The Arkenstall Centre in Haddenham has been a centre of village activities for over 40 years: Converted from school buildings into a (then) modern village hall comprising a main auditorium with a permanent stage, two meeting rooms, a kitchen and other ancillary facilities, the Centre has evolved so it still provides essential entertainment and meeting spaces for the local community. The Centre has always had a good relationship with Cambridgeshire ACRE, seeking advice and support on occasions.  However, as time has progressed, the statutory requirements relating to the management of village halls have become more complex, and the needs of the community have changed, so the demands on the expertise of Trustees have become greater and more varied.  This has meant that the guidance and resources which ACRE professionals have been able to offer directly, as well as through the networking and training events which they organise, have become not just ‘nice to have’, but essential to the Centre’s management.

John Shippey (Trustee).

The work of Cambridgeshire ACRE is very important in many aspects, not least by provision of informative and updating communications, which serve as a stimulating reminder to community members and charitable trustees alike of the importance of their community efforts. Cambridgeshire ACRE’s role as co-ordinators results in networking and interaction between different community groups at meetings where a wide variety of ideas and experiences are discussed, shared and developed. Invariably such meetings incorporate specialist advice, case studies and sometimes commercially based expertise on insurances, legal statuses, financing, management expertise to name a few.

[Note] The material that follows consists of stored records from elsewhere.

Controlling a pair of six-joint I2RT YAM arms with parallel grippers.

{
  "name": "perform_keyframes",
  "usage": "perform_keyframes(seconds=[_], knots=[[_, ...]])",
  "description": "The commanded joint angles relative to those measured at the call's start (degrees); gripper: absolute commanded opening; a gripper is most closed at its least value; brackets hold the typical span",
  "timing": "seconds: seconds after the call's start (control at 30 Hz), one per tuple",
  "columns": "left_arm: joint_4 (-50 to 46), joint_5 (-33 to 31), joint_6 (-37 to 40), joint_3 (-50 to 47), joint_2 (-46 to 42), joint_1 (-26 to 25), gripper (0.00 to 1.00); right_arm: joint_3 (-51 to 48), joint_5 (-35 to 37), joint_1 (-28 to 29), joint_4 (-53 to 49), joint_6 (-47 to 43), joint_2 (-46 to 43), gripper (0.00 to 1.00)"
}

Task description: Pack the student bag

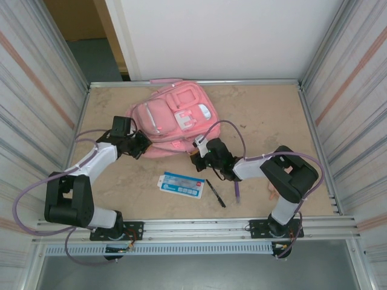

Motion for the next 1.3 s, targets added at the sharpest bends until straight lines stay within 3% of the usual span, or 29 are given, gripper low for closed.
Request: perform_keyframes(seconds=[0.0, 0.2, 0.23, 0.3, 0.33, 0.4, 0.53, 0.67, 0.87, 0.97, 1.07, 1.1, 1.27], knots=[[-1.5, -2.7, 3.5, 0.9, -2.3, 2.7, 0.0, -1.9, 5.1, -3.2, -4.5, -1.3, -0.5, 0.0], [5.3, 6.7, 2.6, -1.1, -0.1, 0.8, 0.01, -3.8, 2.1, -3.0, -1.8, -3.1, -3.3, 0.06], [5.4, 7.5, 2.8, -1.3, -0.2, -0.1, 0.07, -3.6, 2.1, -3.1, -3.4, -3.5, -4.2, 0.06], [5.9, 9.4, 2.4, -2.8, -1.7, -0.6, 0.28, -3.7, 2.9, -3.3, -7.0, -5.6, -7.1, 0.08], [7.2, 10.0, 1.6, -4.4, -3.3, -0.4, 0.32, -4.1, 3.3, -3.3, -8.4, -6.8, -9.0, 0.1], [7.8, 8.9, 1.1, -6.4, -7.4, 0.9, 0.35, -4.8, 3.1, -3.4, -10.6, -9.2, -12.3, 0.17], [0.9, -0.9, 4.4, -4.0, -14.1, 2.3, 0.45, -4.0, 1.8, -3.5, -17.1, -15.7, -19.8, 0.31], [-1.5, -2.1, 8.4, 1.4, -10.9, 3.2, 0.47, -5.5, -5.3, -4.7, -15.0, -20.4, -24.9, 0.37], [2.4, 1.1, 8.1, 5.9, 1.7, 4.9, 0.47, -1.9, 0.8, -5.6, -17.7, -15.3, -25.6, 0.41], [4.7, 4.0, 6.6, 8.1, 8.1, 5.3, 0.46, -2.1, 3.2, -5.5, -18.6, -13.9, -27.4, 0.61], [8.4, 6.4, 7.3, 10.7, 13.4, 4.9, 0.46, -3.7, 5.4, -5.6, -17.9, -13.0, -29.2, 0.64], [9.4, 6.6, 7.6, 11.4, 15.1, 4.7, 0.46, -3.8, 6.9, -5.7, -18.4, -12.4, -29.4, 0.99], [16.2, 7.6, 6.0, 10.9, 17.5, 3.8, 0.43, -1.4, 12.2, -9.3, -21.2, 0.9, -28.7, 0.99]])
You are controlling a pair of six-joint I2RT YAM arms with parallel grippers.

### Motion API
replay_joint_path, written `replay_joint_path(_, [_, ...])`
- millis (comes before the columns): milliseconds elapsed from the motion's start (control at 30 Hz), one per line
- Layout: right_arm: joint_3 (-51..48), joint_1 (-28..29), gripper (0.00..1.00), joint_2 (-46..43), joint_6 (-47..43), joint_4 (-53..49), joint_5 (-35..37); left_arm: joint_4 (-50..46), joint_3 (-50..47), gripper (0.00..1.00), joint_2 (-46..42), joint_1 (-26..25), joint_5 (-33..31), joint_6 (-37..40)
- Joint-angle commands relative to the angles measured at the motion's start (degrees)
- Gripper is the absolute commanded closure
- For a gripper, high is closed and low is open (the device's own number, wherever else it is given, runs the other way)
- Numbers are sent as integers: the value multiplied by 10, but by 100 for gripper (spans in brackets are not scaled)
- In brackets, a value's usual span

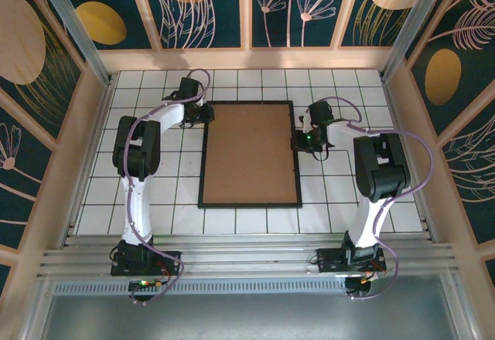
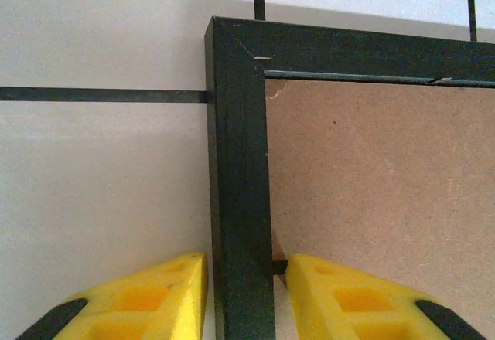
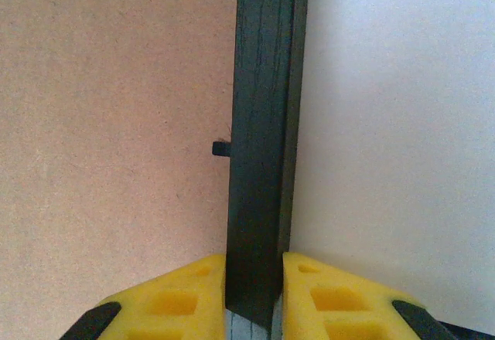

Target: Put the photo into the frame

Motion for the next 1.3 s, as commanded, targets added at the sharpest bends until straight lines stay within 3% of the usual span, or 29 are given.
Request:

These opportunities I view as extremely valuable based on the fact that it is easy as a trustee to lose touch with the realities of trustees’ responsibilities because so many of us lead busy working lives, meet quite infrequently and easily become out of touch. The services, information and meetings play a very important role in serving existing trustees, stimulating and updating new trustees as well as providing an opportunity for charitable employees to meet with groups of trustees and other managers to exchange experiences, develop skills and improve their expertise, all of which contribute to better understanding of their roles, enhance their often very low paid employment, but most importantly contribute to the efficiency of the community services that many small groups provide, ultimately to the benefit of the communities they serve.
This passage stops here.